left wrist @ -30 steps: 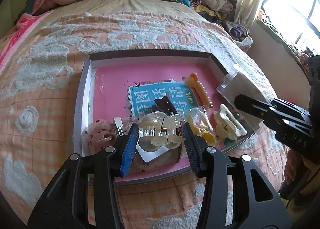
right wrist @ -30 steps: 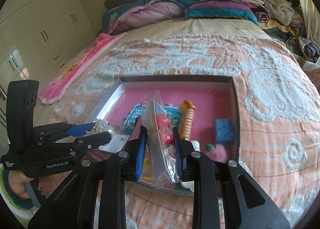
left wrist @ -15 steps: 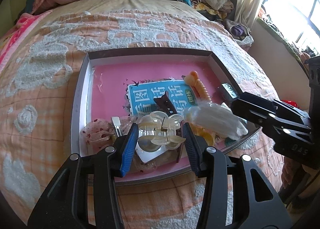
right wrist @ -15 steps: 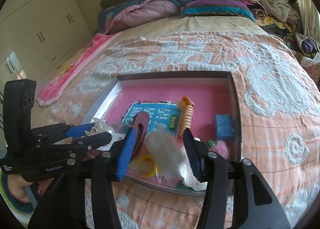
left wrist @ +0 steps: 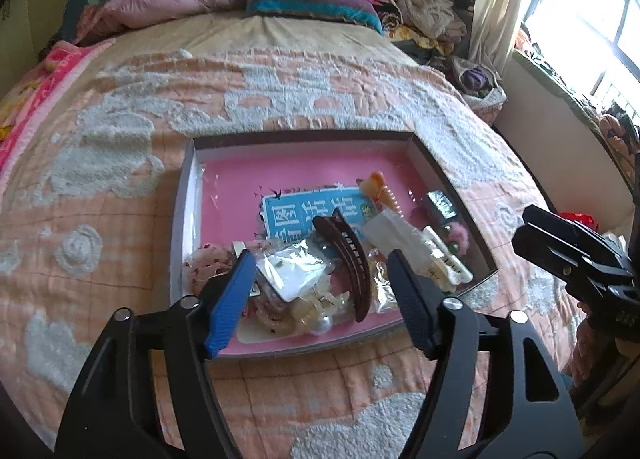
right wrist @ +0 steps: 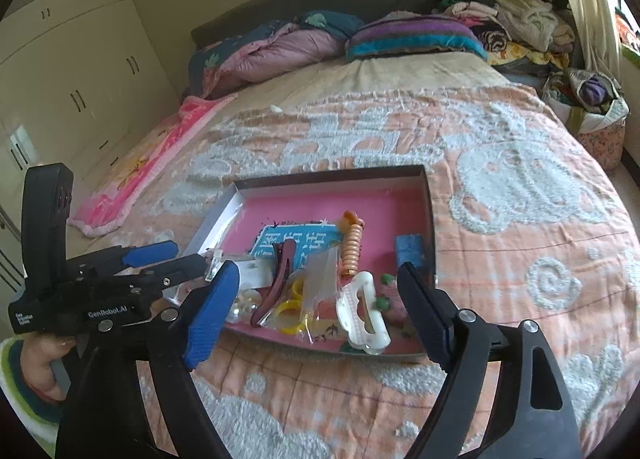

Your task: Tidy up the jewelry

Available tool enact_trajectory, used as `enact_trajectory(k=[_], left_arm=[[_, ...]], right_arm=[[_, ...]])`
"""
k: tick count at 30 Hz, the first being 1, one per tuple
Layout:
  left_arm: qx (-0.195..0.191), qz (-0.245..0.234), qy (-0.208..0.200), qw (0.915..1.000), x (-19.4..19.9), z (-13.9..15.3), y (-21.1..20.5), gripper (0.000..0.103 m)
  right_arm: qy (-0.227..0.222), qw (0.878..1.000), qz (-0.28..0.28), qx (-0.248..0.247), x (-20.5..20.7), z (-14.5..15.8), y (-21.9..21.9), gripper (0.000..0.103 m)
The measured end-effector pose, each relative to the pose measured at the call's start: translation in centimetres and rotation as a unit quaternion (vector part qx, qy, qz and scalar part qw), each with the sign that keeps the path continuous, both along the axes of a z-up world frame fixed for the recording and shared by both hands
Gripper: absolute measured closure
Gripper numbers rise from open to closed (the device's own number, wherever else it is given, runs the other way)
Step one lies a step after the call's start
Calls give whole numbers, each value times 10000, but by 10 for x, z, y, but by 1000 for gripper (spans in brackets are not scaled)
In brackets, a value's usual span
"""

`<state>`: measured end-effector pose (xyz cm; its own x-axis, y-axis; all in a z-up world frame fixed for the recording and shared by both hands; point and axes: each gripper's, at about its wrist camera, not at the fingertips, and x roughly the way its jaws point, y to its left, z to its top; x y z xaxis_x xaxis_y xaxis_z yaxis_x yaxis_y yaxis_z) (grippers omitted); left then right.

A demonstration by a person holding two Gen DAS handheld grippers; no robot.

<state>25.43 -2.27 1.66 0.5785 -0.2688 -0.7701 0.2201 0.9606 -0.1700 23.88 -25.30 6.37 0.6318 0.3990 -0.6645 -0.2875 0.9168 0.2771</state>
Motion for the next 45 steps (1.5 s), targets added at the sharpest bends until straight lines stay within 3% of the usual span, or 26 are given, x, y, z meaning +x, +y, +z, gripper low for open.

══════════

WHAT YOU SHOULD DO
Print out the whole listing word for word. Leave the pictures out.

ANSWER TO THE PROBLEM
left wrist @ -30 steps: 
right wrist @ -30 steps: 
left wrist @ -15 steps: 
right wrist @ -15 steps: 
left wrist @ +0 steps: 
right wrist @ +0 steps: 

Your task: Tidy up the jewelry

Available tool enact_trajectory, used as `enact_trajectory(k=[_], left_arm=[[_, ...]], right_arm=[[_, ...]])`
"""
k: tick count at 30 Hz, the first being 1, one per tuple
Layout:
  left_arm: qx (-0.195..0.191), qz (-0.245..0.234), qy (-0.208..0.200), qw (0.915..1.000), x (-19.4..19.9), z (-13.9..15.3), y (-21.1..20.5), gripper (0.000..0.103 m)
  right_arm: qy (-0.227..0.222), qw (0.878..1.000), qz (-0.28..0.28), qx (-0.248..0.247), x (-20.5..20.7), z (-14.5..15.8), y (-21.9..21.9), gripper (0.000..0.103 m)
The measured end-effector pose, each relative to the pose measured at the call's start: translation in centimetres and rotation as a unit quaternion (vector part qx, qy, qz and scalar part qw), each with the sign that keeps the path continuous, both along the axes of a z-up world frame fixed for the recording and shared by both hands
Gripper: absolute measured closure
Gripper numbers rise from open to closed (the device's own number, wherever else it is given, runs the other way)
Step one lies a step after the call's start
Calls give whole numbers, each value times 10000, but by 10 for x, z, y, but by 1000 for gripper (spans in brackets are not scaled)
In brackets, a value's usual span
"""

`<state>`: measured end-effector pose (xyz cm; its own x-axis, y-axis; all in a z-up world frame fixed for the recording and shared by both hands; point and axes: each gripper's, at about its wrist camera, not at the fingertips, and x roughly the way its jaws point, y to its left, z to its top; x y z xaxis_x xaxis_y xaxis_z yaxis_x yaxis_y yaxis_z) (grippers omitted); left then right.

A demonstration by a person holding two Gen DAS handheld grippers; no robot.

<state>25.43 -2.27 1.66 0.5785 -0.2688 -0.7701 0.2201 0.9606 -0.1700 23.88 -25.30 6.37 0.6318 0.3990 -0.6645 -0.2875 0.9168 0.2771</state>
Motion for the next 45 steps (1.5 s), targets added at the sharpest bends until straight lines stay within 3% of the usual span, or 26 are given, x, y, z meaning +x, +y, +z, gripper low for open.

Now the exercise is finished.